Beyond the problem of broadband connectivity to the Internet for human-controlled terminals, the issues posed by machine connectivity must be addressed, where machines in the context of the industry 4.0 range from low-capability sensors, to cars, to intelligent robots such as autonomous UAVs, much akin to those used in the context of IoT.
In parallel to the communications challenges, the challenge posed by the security threats in the IoT and IoF contexts is crucial. This goes both in terms of securing privacy-preserving communication links as protecting the radio devices themselves from compromising attacks
Therefore the questions as to “how to achieve the high performance communications needs of future industrial IoT” as well as “Are communication devices protected enough from external attacks” to “how can IoT radio devices be made more secure” lie at the heart of this project.
Efficient communications in the Internet of Things (IoT) context
Machine learning approaches for communication systems
SeCIF investigates the problem of decentralized IoT device coordination as well as drone-aided broadband communications. The objective is to demonstrate the challenges associated with and the feasibility of robot-aided broadband communications, where a flying robot serves as relay to serve out-of-range (industrial) IoT devices. Machine learning tools can be utilized to infer information about optimal drone-relay position based on random initial measurements.
We are also interested in using Q-learning methods to identify an optimal path for the drone in a model-free scenario. The use of machine learning tools is also envisioned in SeCIF for non UAV scenarios such as channel estimation and MIMO precoding etc.

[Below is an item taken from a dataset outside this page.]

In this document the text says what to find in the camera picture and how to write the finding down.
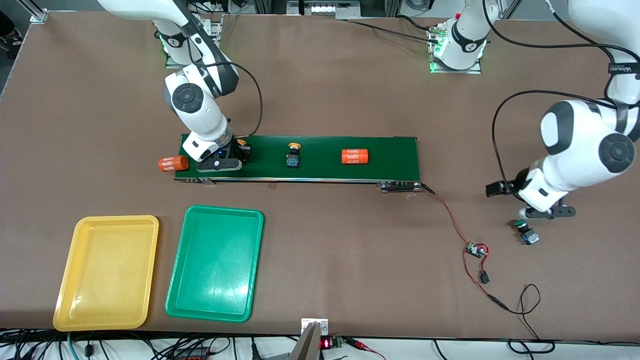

Joint sensing and Communications
Communication systems often benefit from sensed information which can be exploited in order to adapt the communication protocol to a given environment. For instance in the context of car-to-car communications it was recently argued that radar-type information, revealing the distance and velocity of a car in front can be used to set up the communication protocol. Or in a UAV aided networks it is beneficial from a network operation point of view to estimate the UAV localization at all time, which can in principle be achieved by a radar. Such radar systems operate on resources which are orthogonal to these used for payload transmission. In SeCIF a more efficient approach is undertaken in which sensing and communication resources are jointly exploited to provide simultaneous sensing and communication capabilities.
Security in the Internet of Things (IoT) context
The team of security experts under the SeCIF project aim to leverage their expertise within the general domain of device security so as to tackle this problem in the more specific context of IoT. The team focuses on the analysis of already existing and already deployed devices. While the internet of the future needs to be secure, billions of devices have already been deployed and will form the core of the infrastructure for several years to come. Building the industrial internet of the future also means we need to know how the current IoT networks are deployed and how to monitor their security. We need to learn from the security problems of the current systems to build the ground for secure, future systems. Furthermore, the systems which are already deployed will co-exist with the future Industrial IoT systems and overlooking their security and deployments problems opens the risk for jeopardizing the security of the whole ecosystems. To be effective such measurements needs to be performed at scale. To this end, we will continue the TUM-EURECOM collaboration on binary analysis of embedded systems firmware images and extend it to the discovery and measurements of real world deployments. Many such devices use standardized wireless protocols such as IEEE 802.15.4. However, effectively discovering such devices is currently an open issue. This project therefore aims to contribute to the discovery of real world devices, their identification and the evaluation of the security of such deployments.